Task directions -
Word for word, return the lines from the top of the listing to the line containing "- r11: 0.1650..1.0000", both ends included, and no others.

(Dataset records begins)

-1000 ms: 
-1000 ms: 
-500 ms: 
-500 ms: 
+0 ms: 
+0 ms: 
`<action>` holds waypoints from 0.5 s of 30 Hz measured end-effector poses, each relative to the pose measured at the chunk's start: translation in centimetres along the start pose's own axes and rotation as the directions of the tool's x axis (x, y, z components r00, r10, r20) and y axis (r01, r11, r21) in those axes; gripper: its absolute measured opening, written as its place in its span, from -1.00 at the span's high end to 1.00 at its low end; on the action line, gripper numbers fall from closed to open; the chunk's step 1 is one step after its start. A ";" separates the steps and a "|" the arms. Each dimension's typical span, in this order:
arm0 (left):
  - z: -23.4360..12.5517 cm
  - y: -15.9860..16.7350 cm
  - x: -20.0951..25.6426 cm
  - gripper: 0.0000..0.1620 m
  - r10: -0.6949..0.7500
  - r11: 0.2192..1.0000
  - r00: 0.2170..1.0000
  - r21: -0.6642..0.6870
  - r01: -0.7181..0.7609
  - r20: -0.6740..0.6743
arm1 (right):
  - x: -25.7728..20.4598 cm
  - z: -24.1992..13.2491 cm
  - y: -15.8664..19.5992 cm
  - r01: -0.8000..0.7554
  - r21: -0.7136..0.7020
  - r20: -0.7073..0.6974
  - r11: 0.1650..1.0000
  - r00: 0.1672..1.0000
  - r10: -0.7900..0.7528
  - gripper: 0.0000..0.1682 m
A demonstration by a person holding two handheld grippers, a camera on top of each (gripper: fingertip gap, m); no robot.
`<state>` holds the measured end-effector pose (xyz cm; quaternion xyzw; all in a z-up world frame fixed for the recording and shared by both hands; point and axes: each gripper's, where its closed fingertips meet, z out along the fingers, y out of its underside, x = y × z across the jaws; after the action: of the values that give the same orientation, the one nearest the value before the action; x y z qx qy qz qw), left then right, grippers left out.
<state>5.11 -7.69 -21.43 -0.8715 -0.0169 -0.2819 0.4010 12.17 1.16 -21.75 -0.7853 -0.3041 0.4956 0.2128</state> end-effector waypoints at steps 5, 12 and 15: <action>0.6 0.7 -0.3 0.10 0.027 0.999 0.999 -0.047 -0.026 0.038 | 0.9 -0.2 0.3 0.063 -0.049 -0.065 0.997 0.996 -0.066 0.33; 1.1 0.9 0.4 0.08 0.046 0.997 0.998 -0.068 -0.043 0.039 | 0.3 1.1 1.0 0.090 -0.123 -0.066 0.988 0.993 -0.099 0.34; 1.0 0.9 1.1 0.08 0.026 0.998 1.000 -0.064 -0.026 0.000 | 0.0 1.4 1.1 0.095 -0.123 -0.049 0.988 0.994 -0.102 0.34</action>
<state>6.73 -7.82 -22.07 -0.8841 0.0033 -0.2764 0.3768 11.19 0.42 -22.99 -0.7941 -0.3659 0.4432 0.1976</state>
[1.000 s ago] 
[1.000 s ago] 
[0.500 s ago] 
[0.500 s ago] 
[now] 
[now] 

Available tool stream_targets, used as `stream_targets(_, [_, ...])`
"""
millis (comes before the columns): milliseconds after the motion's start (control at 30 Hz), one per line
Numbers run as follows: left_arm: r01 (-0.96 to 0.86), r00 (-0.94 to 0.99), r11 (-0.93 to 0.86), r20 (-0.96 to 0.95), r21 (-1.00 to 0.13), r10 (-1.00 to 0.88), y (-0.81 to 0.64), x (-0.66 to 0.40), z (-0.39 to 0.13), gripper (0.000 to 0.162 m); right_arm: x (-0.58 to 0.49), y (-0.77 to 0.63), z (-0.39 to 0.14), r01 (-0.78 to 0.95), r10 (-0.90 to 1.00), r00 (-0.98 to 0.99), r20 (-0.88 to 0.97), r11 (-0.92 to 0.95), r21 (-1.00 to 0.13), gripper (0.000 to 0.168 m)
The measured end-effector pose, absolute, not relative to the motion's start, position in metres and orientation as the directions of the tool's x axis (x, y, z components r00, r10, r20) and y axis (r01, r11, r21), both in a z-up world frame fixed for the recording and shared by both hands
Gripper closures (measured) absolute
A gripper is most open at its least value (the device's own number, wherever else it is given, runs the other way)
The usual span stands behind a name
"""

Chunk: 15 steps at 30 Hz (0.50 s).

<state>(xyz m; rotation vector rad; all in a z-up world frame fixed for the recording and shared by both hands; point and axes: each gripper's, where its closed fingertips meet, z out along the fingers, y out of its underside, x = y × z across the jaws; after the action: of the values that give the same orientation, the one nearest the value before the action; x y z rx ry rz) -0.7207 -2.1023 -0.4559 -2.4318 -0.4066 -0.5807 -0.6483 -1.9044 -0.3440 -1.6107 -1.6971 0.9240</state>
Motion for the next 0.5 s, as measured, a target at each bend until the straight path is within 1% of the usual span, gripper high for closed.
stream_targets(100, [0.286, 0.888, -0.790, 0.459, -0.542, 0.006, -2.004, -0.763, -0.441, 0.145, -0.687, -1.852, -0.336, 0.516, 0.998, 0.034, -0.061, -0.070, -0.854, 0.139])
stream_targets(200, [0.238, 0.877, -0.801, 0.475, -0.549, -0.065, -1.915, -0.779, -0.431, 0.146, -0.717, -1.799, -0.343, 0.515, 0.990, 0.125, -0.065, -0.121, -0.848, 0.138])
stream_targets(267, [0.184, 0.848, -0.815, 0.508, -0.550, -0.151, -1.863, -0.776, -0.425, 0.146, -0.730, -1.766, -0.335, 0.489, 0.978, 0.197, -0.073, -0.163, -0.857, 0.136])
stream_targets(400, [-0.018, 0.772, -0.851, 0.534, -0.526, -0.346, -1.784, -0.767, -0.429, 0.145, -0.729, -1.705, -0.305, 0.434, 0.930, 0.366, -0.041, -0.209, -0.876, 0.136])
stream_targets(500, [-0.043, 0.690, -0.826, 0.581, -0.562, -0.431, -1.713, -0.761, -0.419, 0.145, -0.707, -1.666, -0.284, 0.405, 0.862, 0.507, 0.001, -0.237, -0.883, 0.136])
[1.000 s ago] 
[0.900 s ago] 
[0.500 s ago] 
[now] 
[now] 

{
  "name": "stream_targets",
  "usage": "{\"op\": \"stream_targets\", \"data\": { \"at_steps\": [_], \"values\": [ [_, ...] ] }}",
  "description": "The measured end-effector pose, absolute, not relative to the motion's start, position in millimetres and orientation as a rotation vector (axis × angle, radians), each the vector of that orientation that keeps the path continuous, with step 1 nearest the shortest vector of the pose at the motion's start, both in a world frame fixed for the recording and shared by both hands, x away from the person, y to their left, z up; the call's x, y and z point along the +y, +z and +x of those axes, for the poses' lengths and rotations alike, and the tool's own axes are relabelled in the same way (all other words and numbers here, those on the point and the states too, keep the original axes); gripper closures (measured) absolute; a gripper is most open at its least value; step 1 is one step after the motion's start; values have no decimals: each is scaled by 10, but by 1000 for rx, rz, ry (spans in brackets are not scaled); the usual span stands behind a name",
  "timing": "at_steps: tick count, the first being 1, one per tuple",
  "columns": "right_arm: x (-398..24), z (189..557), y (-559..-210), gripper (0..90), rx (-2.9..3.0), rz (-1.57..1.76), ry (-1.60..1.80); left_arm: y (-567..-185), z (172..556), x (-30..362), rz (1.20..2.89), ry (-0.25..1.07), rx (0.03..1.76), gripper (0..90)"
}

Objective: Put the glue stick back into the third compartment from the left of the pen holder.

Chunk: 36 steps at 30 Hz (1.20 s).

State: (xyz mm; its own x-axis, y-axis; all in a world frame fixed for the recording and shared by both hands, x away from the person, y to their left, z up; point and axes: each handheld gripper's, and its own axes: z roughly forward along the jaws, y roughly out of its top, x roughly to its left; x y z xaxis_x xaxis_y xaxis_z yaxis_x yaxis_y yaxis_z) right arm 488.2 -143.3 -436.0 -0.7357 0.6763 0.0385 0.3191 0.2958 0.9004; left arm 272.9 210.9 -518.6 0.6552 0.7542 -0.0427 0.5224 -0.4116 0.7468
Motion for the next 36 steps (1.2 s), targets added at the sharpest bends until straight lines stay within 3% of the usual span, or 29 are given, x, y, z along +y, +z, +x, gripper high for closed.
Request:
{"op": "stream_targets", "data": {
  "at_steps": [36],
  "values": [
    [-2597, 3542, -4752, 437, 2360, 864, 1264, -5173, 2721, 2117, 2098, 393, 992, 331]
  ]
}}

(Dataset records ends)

Completed task -
-1000 ms: 
-1000 ms: 
-500 ms: 
-500 ms: 
+0 ms: 
+0 ms: 
`<action>` holds waypoints from 0.5 s of 30 Hz measured end-effector poses, each relative to the pose measured at the chunk's start: translation in centimetres along the start pose's own axes and rotation as the directions of the tool's x axis (x, y, z components r00, r10, r20) and y axis (r01, r11, r21) in those axes; gripper: its absolute measured opening, written as its place in its span, from -1.00 at the span's high end to 1.00 at its low end; on the action line, gripper numbers fall from closed to open; the chunk's step 1 is one step after its start. A ";" separates the steps and a "|" the arms. Each dimension's typical span, in this order:
arm0 (left):
  - z: -23.4360..12.5517 cm
  - y: -15.9860..16.7350 cm
  - x: -20.0951..25.6426 cm
  - gripper: 0.0000..0.1620 m
  - r10: -0.6949..0.7500
  - r11: 0.2192..1.0000
  - r00: 0.2170..1.0000
  - r21: -0.6642..0.6870
  - r01: -0.7181..0.7609
  - r20: -0.6740..0.6743
arm1 (right):
  - x: -25.7728..20.4598 cm
  - z: -24.1992..13.2491 cm
  - y: -15.8664..19.5992 cm
  - r01: -0.8000..0.7554
  - r21: -0.7136..0.7020
  - r20: -0.7073..0.6974
  - r11: 0.1650..1.0000

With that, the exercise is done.